Exercise aim: Take the lines below beginning at the line that has "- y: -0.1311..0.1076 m" and stopping after the line that has "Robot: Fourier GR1", and print them exactly as they are, with no other lines.

#### Listed records ####

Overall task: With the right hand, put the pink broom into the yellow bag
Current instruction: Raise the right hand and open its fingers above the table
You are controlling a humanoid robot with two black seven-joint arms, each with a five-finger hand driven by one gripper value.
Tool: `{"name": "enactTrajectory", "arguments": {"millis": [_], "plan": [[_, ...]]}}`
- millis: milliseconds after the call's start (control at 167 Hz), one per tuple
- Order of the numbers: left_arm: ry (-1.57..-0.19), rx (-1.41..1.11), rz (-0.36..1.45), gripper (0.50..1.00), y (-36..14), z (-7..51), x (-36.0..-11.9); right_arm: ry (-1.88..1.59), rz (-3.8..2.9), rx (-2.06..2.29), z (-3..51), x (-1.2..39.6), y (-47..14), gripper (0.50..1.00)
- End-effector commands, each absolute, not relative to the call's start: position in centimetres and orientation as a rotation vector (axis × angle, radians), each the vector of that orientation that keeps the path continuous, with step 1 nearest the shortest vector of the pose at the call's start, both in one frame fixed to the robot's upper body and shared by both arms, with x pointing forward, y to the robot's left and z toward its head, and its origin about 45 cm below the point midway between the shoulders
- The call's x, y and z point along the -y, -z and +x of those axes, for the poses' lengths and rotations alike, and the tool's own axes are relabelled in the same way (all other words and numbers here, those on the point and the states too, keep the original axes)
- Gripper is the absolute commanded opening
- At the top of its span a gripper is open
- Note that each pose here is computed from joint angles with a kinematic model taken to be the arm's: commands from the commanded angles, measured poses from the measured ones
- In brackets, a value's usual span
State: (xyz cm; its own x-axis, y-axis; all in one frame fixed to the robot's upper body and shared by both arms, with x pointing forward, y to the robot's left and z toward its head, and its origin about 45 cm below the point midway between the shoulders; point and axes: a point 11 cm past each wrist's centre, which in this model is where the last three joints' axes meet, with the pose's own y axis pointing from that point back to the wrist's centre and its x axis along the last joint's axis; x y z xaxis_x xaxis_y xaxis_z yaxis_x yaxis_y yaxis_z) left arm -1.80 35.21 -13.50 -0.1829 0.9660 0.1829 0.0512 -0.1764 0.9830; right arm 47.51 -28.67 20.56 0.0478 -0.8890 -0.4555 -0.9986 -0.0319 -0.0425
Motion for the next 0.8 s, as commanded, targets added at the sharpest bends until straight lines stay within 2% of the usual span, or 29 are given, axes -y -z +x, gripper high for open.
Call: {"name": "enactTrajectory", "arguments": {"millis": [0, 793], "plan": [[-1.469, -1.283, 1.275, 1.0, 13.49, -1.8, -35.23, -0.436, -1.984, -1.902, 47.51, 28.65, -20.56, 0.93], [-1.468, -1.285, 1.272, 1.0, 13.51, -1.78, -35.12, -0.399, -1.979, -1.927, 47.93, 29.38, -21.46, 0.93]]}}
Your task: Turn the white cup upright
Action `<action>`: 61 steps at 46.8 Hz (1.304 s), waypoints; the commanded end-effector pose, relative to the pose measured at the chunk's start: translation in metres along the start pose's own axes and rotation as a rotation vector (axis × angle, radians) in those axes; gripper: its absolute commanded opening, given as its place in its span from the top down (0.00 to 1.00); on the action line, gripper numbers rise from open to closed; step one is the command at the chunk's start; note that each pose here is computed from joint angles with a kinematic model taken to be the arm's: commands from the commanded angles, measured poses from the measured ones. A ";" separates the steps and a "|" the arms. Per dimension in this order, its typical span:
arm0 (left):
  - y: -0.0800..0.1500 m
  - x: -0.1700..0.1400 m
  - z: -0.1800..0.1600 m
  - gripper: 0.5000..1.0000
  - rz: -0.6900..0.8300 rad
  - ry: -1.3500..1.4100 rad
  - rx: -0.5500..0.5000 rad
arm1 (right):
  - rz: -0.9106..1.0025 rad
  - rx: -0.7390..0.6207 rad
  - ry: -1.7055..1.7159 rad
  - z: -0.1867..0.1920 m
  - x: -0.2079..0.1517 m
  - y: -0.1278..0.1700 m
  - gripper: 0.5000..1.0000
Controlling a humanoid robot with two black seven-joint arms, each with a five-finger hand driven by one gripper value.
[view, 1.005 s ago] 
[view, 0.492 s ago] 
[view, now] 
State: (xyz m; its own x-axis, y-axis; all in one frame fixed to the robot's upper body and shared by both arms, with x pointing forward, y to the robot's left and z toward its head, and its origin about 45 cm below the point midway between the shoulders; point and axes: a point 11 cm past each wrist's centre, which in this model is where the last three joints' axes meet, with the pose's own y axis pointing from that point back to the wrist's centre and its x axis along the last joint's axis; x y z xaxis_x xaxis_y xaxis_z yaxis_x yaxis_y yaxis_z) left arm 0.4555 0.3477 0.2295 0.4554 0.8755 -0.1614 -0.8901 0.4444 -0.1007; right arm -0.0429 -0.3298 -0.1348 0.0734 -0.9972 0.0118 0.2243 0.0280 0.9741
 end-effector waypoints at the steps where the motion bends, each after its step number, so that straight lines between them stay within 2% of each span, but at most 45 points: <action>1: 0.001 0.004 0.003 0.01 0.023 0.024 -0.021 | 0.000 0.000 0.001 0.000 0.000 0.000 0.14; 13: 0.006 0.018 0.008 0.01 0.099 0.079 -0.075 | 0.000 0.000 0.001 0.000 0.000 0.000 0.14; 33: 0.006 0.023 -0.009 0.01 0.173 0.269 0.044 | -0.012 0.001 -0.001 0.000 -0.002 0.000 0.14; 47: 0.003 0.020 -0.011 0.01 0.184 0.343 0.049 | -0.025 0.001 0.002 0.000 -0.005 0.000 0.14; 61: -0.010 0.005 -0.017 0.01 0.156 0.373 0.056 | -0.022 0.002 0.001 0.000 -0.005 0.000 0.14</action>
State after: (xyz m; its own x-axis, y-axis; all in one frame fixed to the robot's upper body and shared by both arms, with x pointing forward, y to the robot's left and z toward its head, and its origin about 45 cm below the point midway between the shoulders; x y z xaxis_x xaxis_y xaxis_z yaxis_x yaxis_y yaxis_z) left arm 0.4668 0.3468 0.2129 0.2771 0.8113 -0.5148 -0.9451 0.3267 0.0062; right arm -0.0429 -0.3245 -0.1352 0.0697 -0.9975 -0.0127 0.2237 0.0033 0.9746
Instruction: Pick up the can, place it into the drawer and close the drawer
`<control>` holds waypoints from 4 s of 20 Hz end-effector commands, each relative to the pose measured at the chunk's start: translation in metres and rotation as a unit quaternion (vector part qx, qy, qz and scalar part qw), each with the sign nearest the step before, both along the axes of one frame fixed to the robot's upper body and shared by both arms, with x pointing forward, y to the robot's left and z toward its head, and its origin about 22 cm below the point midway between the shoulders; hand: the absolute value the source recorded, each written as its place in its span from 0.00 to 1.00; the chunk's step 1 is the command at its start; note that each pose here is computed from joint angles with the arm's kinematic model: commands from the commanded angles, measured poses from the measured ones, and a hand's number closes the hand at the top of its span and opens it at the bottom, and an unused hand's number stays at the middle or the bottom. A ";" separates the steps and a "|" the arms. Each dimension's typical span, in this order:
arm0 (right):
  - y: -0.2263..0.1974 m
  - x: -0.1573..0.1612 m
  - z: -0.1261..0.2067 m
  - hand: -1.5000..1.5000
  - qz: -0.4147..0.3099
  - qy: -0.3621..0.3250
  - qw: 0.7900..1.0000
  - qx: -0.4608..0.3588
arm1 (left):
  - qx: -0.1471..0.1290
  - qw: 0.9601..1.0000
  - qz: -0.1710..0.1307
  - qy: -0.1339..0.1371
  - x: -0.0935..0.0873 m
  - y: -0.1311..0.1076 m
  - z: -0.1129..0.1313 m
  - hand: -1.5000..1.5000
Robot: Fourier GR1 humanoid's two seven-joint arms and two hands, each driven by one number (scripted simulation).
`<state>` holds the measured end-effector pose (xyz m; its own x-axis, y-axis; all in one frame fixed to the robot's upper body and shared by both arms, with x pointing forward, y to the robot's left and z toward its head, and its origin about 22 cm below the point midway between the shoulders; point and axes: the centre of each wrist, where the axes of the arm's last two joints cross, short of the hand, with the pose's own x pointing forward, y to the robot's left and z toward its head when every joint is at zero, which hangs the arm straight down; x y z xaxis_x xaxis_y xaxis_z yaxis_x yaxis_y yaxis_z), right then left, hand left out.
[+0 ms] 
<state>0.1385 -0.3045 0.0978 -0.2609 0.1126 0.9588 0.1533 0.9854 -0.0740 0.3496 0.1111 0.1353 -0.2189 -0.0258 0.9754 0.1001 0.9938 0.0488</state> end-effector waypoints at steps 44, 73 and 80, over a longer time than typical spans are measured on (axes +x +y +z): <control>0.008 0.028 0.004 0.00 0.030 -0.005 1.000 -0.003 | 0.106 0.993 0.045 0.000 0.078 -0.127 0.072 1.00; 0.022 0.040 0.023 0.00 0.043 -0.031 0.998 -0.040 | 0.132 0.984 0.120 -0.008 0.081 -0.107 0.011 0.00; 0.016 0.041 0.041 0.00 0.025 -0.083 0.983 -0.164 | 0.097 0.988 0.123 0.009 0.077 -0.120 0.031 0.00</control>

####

Response:
  - y: -0.1311..0.1076 m
  - z: -0.1129..0.1313 m
  - hand: -1.5000..1.5000
Robot: Fourier GR1 humanoid's two seven-joint arms and two hands, each driven by one number (scripted simulation).

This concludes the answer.